"So also, the tongue is a small thing, but what enormous damage it can do." –James 3:5a (NLT)
Have you ever turned your TV on to a ball game and witnessed a coach or player saying words you did not want your children to repeat? Foul language is common in athletics today. What makes using these words so attractive? Some say it motivates or is necessary to get a point across. If this is the case, how do teachers and preachers teach lessons of life without using these words? If this type of language is used to motivate, then why is over 90 percent of it used in a negative context?
James shares that the tongue is a very dangerous weapon. Often we are judged not by what we do, but by what we say. The best definition of swearing I have heard is that it is the expression of a weak mind trying to express him- or herself forcibly. Coach John Wooden was as successful as any coach, but did not use foul language to coach his team. Many coaches have had great success without using harsh language. What can we learn from them? I am sure controlling the tongue meant controlling other areas (Examples: anger and attitude) in their coaching as well.

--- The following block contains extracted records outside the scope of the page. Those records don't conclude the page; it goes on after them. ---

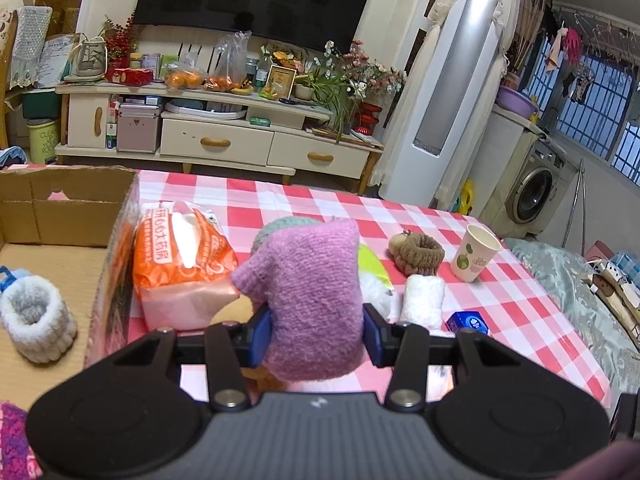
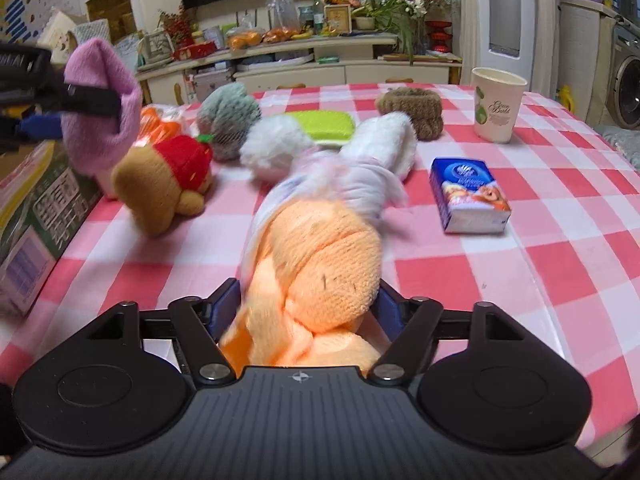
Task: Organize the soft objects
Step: 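Lift and carry both held items toward the cardboard box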
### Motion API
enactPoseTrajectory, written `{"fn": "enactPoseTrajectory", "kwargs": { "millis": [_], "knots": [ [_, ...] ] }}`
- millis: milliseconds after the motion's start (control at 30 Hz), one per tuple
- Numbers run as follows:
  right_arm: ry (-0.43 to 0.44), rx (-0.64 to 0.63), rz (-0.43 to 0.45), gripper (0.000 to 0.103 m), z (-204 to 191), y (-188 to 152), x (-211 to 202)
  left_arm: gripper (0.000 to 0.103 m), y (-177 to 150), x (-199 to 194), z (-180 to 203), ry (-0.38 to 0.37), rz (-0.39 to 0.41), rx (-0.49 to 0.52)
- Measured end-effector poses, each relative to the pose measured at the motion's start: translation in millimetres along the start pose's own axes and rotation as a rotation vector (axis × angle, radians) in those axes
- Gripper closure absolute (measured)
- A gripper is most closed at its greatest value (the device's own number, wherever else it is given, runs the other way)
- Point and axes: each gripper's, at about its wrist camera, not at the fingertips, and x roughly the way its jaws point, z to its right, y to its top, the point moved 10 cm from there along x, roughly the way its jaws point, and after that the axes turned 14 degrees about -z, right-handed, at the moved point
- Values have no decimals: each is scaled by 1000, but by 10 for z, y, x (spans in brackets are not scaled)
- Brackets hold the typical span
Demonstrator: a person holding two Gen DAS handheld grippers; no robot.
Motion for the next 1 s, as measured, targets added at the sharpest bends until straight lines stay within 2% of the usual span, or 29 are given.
{"fn": "enactPoseTrajectory", "kwargs": {
  "millis": [67,167,233,333,367,433,533,767,1000],
  "knots": [
    [5,-13,-7,8,-52,-43,1,57,-3,-23,-20,0,4,-4],
    [-37,-37,12,8,-52,-16,1,57,-8,-52,-51,1,8,-9],
    [-59,-21,20,4,-2,18,7,57,-14,-71,-75,3,10,-9],
    [-67,17,31,4,85,69,27,57,-24,-93,-103,6,13,-8],
    [-70,23,40,5,103,87,31,57,-27,-98,-110,6,13,-9],
    [-73,24,56,16,90,95,12,57,-32,-110,-118,8,13,-8],
    [-87,21,66,22,65,91,-9,57,-37,-139,-121,5,15,-3],
    [-60,53,99,26,-14,166,-185,57,-15,-245,-187,0,36,-14],
    [-15,25,159,26,-279,378,-462,57,41,-430,-302,10,74,-19]
  ]
}}
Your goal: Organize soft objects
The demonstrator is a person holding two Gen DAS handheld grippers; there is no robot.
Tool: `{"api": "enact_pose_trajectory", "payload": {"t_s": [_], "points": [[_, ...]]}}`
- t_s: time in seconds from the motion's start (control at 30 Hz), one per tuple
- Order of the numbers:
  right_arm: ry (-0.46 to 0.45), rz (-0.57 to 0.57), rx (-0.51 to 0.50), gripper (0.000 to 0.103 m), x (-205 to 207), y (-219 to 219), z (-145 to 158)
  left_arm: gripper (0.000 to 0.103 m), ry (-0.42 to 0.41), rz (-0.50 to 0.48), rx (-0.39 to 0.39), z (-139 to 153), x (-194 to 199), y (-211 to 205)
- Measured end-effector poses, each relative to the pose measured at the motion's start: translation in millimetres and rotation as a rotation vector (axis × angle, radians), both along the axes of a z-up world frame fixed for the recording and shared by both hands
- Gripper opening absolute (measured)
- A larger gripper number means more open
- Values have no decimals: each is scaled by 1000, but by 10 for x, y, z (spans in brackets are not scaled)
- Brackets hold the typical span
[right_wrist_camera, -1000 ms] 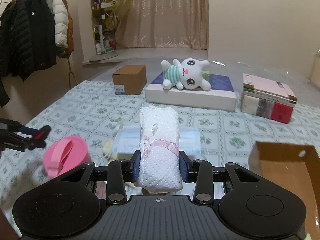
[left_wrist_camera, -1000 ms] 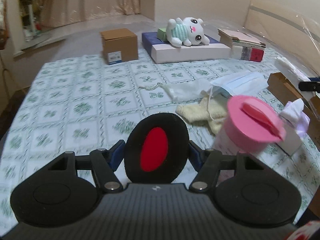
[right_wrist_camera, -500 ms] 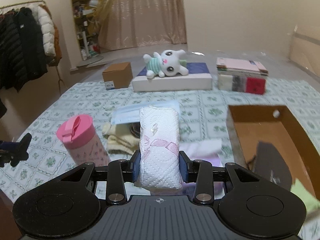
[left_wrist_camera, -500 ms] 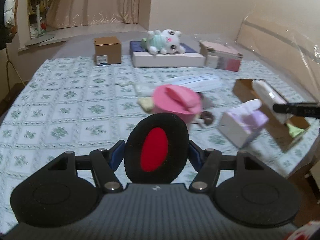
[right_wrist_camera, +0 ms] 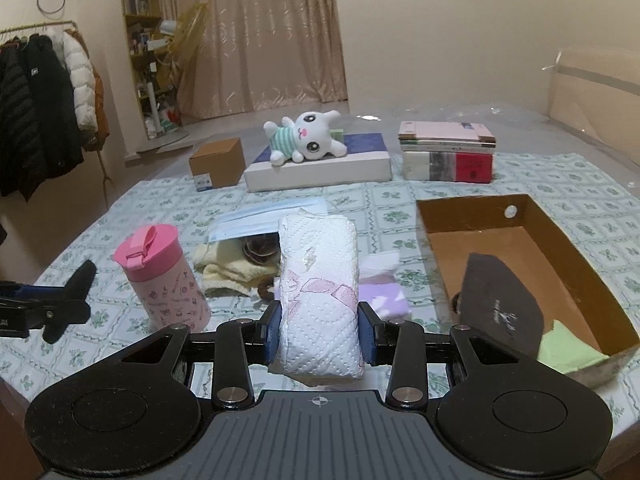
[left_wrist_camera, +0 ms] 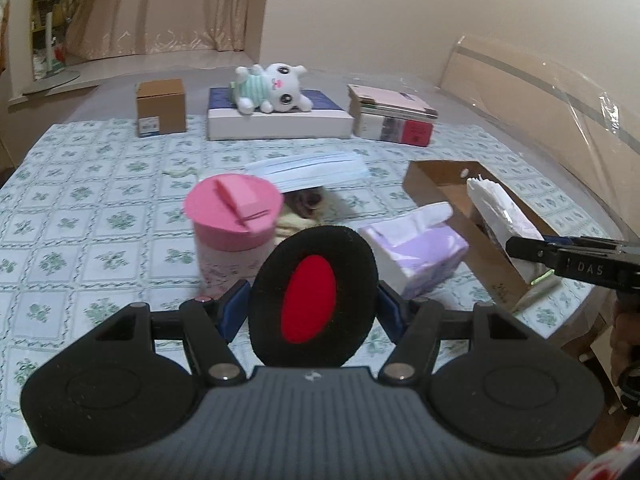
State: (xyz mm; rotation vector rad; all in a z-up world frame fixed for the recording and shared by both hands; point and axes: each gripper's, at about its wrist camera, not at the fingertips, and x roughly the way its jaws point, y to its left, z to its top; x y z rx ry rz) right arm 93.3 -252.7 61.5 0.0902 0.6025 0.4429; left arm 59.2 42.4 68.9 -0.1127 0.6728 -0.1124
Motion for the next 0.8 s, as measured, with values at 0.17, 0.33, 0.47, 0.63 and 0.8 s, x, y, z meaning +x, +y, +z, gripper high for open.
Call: {"api": "enact_pose_trajectory", "payload": {"t_s": [0.17,0.33,0.47,0.63,0.8], "points": [[4,-37,7,39,-21,-208,0,63,1,-31,5,-2,81,-228],[3,-95,3,39,-26,-550,6,63,5,-82,10,-4,205,-551],[2,-164,-15,39,3,-932,19,63,2,-138,-3,0,357,-887],[3,-245,-32,39,77,-1384,23,63,2,-200,-20,12,582,-1321],[21,-292,-30,39,224,-1710,-17,63,1,-246,-38,16,841,-1729]]}}
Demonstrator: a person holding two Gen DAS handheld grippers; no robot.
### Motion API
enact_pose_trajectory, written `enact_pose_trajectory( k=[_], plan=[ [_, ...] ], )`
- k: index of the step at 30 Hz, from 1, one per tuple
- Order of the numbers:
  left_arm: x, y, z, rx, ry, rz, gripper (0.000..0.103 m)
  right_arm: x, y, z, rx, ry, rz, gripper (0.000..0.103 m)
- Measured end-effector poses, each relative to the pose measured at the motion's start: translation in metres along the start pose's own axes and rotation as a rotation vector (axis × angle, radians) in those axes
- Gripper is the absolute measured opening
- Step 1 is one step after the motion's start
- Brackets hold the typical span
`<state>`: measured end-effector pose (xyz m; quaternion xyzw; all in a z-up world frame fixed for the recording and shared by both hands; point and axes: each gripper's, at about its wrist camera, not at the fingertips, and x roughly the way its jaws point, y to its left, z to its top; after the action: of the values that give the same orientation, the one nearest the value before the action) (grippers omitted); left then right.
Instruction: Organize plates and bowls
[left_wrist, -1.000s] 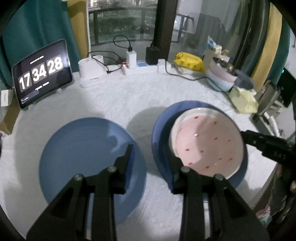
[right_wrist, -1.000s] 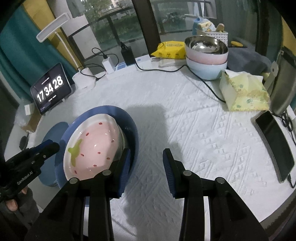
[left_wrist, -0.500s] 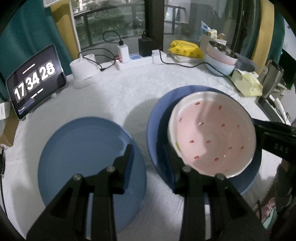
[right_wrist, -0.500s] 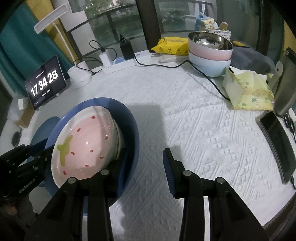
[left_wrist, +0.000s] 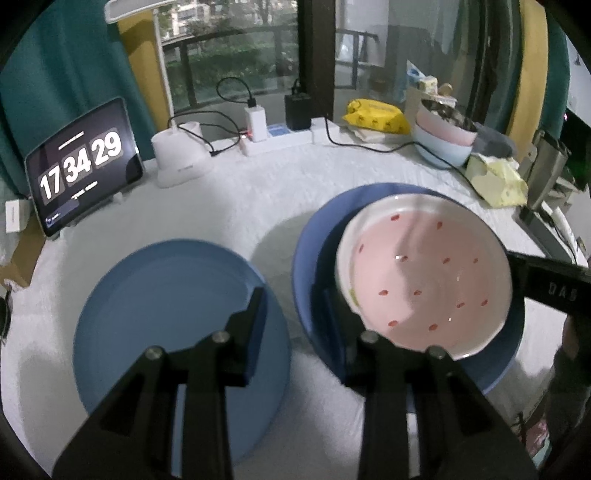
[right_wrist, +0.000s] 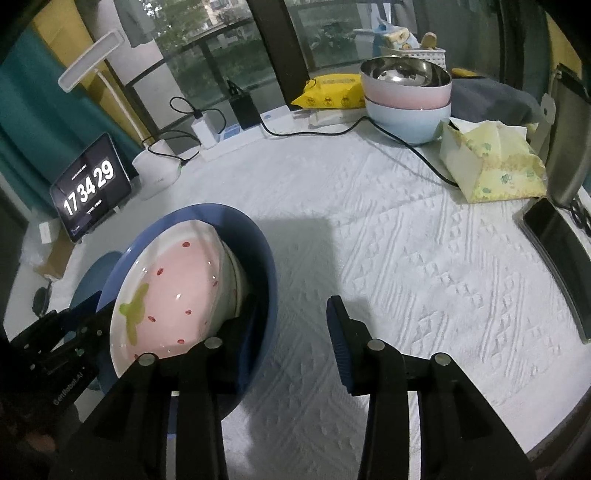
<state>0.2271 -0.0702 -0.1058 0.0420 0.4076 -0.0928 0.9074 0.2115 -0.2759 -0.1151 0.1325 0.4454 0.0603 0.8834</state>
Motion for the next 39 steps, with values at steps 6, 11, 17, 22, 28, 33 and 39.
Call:
enact_pose_trajectory(
  k=[6,11,17,22,28,33,39],
  plan=[
    [-0.004,-0.005,-0.004,-0.008,-0.041,-0.013,0.015,-0.001,0.014,-0.002,-0.027,-0.025,-0.004,0.011],
    [-0.007,-0.004,-0.005,-0.008,-0.056,-0.032,0.015,-0.001,0.011,-0.001,-0.003,-0.027,0.007,0.01],
    [-0.009,-0.006,-0.005,-0.001,-0.059,-0.035,0.015,-0.002,0.011,-0.003,0.0,-0.032,-0.005,0.01],
    [-0.012,-0.007,-0.006,-0.001,-0.063,-0.043,0.015,-0.004,0.01,-0.005,0.006,-0.029,-0.008,0.01],
    [-0.014,-0.01,-0.007,-0.001,-0.057,-0.048,0.015,-0.009,0.008,-0.006,0.002,-0.031,-0.014,0.01],
    [-0.02,-0.014,-0.006,0.001,-0.072,-0.055,0.015,-0.016,0.004,-0.006,0.007,-0.045,-0.019,0.01],
    [-0.029,-0.014,-0.002,-0.002,-0.097,-0.065,0.015,-0.026,0.007,-0.003,0.0,-0.069,-0.021,0.01]
  ],
)
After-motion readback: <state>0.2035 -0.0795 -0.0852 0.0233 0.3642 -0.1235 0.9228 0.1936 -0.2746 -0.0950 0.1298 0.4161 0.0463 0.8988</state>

Many athletes have said that swearing becomes a hard-to-break habit, but that guarding the tongue is a discipline that needs to be practiced, just like skills of a sport. Does swearing make us better players? Have we considered the damage words can cause? Let’s raise the standard of our programs by raising the expectation of our language.
1. When do you find yourself struggling with foul language?
2. When your language goes south, what goes along for the ride?
3. How can you tame the tongue and use words that will not offend others?
Matthew 5:37; James 3:1-12
Jesus, my tongue needs to be controlled by You. I pray that my words will encourage others, and that I will be an athlete known for lifting up others. Amen.